■ **PROBLEM STATEMENT**: Write out the whole listing, matching it exactly.

■ **DATA PROVIDED**:

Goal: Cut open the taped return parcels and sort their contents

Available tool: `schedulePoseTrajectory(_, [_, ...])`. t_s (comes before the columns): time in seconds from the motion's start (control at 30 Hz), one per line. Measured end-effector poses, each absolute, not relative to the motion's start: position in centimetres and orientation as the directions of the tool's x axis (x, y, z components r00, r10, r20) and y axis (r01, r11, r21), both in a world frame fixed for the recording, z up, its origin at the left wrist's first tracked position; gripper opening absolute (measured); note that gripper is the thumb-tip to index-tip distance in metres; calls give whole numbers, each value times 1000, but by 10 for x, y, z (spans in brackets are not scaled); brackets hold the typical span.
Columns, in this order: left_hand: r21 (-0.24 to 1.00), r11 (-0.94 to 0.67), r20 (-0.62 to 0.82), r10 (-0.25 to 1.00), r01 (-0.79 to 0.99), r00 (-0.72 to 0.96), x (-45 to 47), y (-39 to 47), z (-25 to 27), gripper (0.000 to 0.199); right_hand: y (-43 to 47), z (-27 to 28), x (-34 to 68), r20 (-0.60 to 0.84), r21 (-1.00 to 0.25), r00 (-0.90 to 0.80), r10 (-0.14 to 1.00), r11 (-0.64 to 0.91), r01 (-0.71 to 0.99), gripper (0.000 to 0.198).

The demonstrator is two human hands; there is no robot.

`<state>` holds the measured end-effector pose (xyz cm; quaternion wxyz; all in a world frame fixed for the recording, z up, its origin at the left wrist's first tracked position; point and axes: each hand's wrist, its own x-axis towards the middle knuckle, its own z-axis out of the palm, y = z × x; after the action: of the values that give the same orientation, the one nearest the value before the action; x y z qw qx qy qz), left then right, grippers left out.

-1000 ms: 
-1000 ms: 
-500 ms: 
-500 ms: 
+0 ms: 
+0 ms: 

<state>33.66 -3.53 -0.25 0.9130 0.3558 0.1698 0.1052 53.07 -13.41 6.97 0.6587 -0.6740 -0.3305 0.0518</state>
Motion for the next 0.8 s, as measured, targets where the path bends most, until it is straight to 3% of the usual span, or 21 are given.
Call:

■ **TASK OUTPUT**:
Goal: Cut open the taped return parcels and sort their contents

Available tool: `schedulePoseTrajectory(_, [_, ...])`. t_s (comes before the columns): time in seconds from the motion's start (control at 30 Hz), one per line. Measured end-effector poses, each absolute, not relative to the motion's start: position in centimetres and orientation as the directions of the tool's x axis (x, y, z components r00, r10, r20) and y axis (r01, r11, r21), both in a world frame fixed for the recording, z up, its origin at the left wrist's first tracked position; gripper opening absolute (measured); note that gripper is the thumb-tip to index-tip distance in metres; calls give whole numbers, each value times 1000, but by 10 for x, y, z (spans in brackets are not scaled); brackets hold the typical span.
Columns, in this order: left_hand: r21 (-0.24 to 1.00), r11 (-0.94 to 0.67), r20 (-0.62 to 0.82), r10 (-0.25 to 1.00), r01 (-0.79 to 0.99), r00 (-0.72 to 0.96), x (-45 to 47), y (-39 to 47), z (-25 to 27), gripper (0.000 to 0.199); right_hand: y (-43 to 47), z (-27 to 28), x (-34 to 68), r20 (-0.60 to 0.84), r21 (-1.00 to 0.25), r00 (-0.90 to 0.80), r10 (-0.14 to 1.00), r11 (-0.64 to 0.91), r01 (-0.71 to 0.99), gripper (0.000 to 0.198).

The demonstrator is two human hands; there is no robot.

`<state>` holds the measured end-effector pose (xyz cm; quaternion wxyz; all in a world frame fixed for the recording, z up, its origin at the left wrist's first tracked position; point and axes: each hand's wrist, its own x-axis towards the middle knuckle, its own z-axis out of the palm, y = z × x; after the action: of the values that give the same orientation, the one nearest the value before the action; x y z qw qx qy qz), left then right, grippers left out.

-1000 ms: 
-1000 ms: 
-500 ms: 
-500 ms: 
+0 ms: 
+0 ms: 

<state>33.66 -3.53 -0.25 0.9130 0.3558 0.1698 0.1052 53.07 -13.41 6.97 0.6587 -0.6740 -0.3305 0.0518</state>
Motion for the next 0.8 s, as measured, targets where the path bends most, until it is straight to 3% of the usual span, or 21 are given.
Call:

There is nothing else to add to the answer.